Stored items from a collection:
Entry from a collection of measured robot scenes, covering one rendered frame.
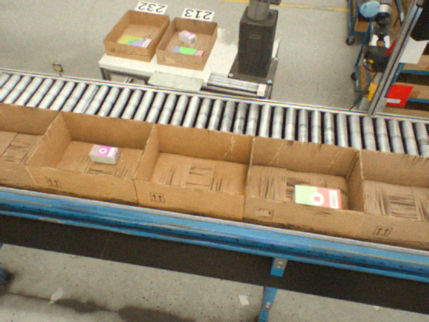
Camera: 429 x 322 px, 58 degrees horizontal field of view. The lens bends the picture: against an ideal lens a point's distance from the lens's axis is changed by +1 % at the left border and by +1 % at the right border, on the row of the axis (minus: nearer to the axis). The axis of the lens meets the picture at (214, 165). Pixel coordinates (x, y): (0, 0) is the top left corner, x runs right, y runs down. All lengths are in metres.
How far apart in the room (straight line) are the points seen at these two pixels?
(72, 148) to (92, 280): 0.91
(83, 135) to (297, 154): 0.89
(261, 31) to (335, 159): 0.85
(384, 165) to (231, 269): 0.72
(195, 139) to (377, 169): 0.72
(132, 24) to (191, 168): 1.42
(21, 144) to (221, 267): 1.00
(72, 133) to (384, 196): 1.29
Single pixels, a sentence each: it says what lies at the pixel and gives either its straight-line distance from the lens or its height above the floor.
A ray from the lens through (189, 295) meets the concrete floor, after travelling 2.24.
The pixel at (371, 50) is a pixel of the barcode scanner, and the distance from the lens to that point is 1.99.
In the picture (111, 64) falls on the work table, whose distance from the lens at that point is 2.41.
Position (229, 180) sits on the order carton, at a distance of 1.52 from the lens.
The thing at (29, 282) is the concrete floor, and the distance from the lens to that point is 2.49.
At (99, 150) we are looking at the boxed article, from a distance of 1.63.
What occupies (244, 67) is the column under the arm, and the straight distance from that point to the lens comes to 2.23.
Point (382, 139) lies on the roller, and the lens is 2.05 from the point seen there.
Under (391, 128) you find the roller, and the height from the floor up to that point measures 0.74.
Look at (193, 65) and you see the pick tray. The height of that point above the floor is 0.78.
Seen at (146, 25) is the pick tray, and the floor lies 0.76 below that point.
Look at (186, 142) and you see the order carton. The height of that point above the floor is 0.96.
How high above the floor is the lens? 2.08
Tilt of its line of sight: 49 degrees down
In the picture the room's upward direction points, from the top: 1 degrees clockwise
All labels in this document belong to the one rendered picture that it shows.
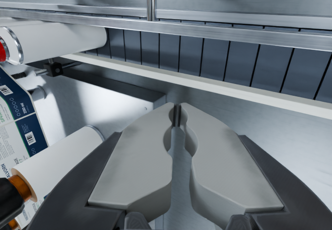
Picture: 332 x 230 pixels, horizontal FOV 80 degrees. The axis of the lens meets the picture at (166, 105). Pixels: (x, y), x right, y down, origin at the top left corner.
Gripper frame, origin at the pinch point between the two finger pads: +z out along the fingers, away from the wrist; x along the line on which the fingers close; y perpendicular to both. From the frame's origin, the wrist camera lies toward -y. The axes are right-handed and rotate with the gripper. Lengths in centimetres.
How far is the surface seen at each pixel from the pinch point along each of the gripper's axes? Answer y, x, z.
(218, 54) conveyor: 0.5, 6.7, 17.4
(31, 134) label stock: 30, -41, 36
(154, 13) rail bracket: -4.8, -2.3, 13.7
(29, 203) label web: 53, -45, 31
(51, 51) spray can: 0.9, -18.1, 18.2
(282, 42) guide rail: -3.2, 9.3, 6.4
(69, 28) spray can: -1.9, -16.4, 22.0
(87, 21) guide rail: -3.3, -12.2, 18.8
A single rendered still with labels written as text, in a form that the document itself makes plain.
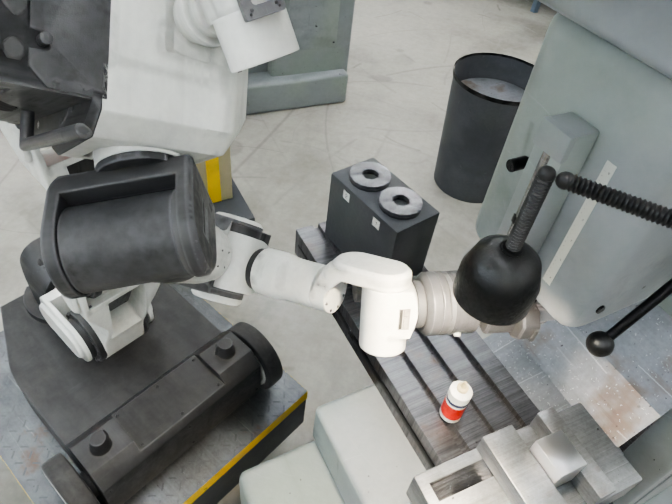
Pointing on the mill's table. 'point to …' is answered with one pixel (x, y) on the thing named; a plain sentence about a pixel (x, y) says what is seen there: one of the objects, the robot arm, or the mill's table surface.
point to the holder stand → (379, 215)
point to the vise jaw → (517, 469)
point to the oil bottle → (456, 401)
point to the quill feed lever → (599, 340)
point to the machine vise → (603, 491)
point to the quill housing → (563, 28)
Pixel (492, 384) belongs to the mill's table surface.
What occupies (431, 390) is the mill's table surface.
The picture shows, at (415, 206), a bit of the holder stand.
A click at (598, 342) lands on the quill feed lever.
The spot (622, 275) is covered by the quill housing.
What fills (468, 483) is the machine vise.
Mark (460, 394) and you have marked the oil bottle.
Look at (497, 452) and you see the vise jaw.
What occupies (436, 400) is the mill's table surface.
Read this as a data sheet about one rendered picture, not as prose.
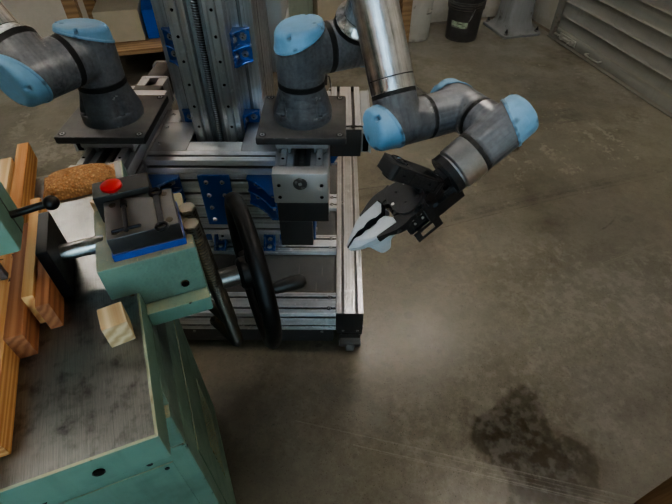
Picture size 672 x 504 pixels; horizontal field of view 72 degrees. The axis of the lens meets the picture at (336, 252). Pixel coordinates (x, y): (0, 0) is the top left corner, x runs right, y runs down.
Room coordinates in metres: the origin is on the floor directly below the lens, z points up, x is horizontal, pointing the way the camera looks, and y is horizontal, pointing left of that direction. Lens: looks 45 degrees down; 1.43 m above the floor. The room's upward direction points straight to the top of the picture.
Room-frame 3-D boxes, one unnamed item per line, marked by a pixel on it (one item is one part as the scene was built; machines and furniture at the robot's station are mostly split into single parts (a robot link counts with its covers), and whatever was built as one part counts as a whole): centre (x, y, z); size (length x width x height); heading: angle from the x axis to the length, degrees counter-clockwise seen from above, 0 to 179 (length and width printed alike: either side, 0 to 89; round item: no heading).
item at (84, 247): (0.48, 0.38, 0.95); 0.09 x 0.07 x 0.09; 22
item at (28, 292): (0.49, 0.44, 0.93); 0.22 x 0.01 x 0.06; 22
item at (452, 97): (0.76, -0.21, 1.02); 0.11 x 0.11 x 0.08; 25
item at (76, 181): (0.70, 0.48, 0.91); 0.12 x 0.09 x 0.03; 112
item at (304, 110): (1.11, 0.09, 0.87); 0.15 x 0.15 x 0.10
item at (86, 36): (1.10, 0.58, 0.98); 0.13 x 0.12 x 0.14; 147
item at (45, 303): (0.45, 0.41, 0.93); 0.17 x 0.02 x 0.05; 22
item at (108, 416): (0.48, 0.37, 0.87); 0.61 x 0.30 x 0.06; 22
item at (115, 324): (0.37, 0.29, 0.92); 0.04 x 0.03 x 0.04; 29
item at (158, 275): (0.51, 0.29, 0.92); 0.15 x 0.13 x 0.09; 22

Action item: Among the entries above, take the lines from the one with "(154, 13) rail bracket: -4.8, -2.3, 13.7" through the one with "What fills (468, 483) is the machine vise." and retype them exactly, leaving out the pictures.

Your response:
(154, 13) rail bracket: -4.8, -2.3, 13.7
(29, 203) label web: 53, -45, 31
(51, 51) spray can: 0.9, -18.1, 18.2
(282, 42) guide rail: -3.2, 9.3, 6.4
(69, 28) spray can: -1.9, -16.4, 22.0
(87, 21) guide rail: -3.3, -12.2, 18.8
A single rendered still with labels written as text, in a form that the document itself makes plain.
Pointing on the mill's table. 'point to …' is answered with one pixel (x, y) on the thing named; a plain sentence about a pixel (x, y) says what is seen there: one of the objects, the robot arm, or the mill's table surface.
point to the holder stand → (379, 215)
point to the vise jaw → (517, 469)
point to the oil bottle → (456, 401)
point to the quill feed lever → (599, 340)
point to the machine vise → (603, 491)
point to the quill housing → (563, 28)
Pixel (492, 384) belongs to the mill's table surface.
What occupies (431, 390) is the mill's table surface.
The picture shows, at (415, 206), a bit of the holder stand.
A click at (598, 342) lands on the quill feed lever.
The spot (622, 275) is covered by the quill housing.
What fills (468, 483) is the machine vise.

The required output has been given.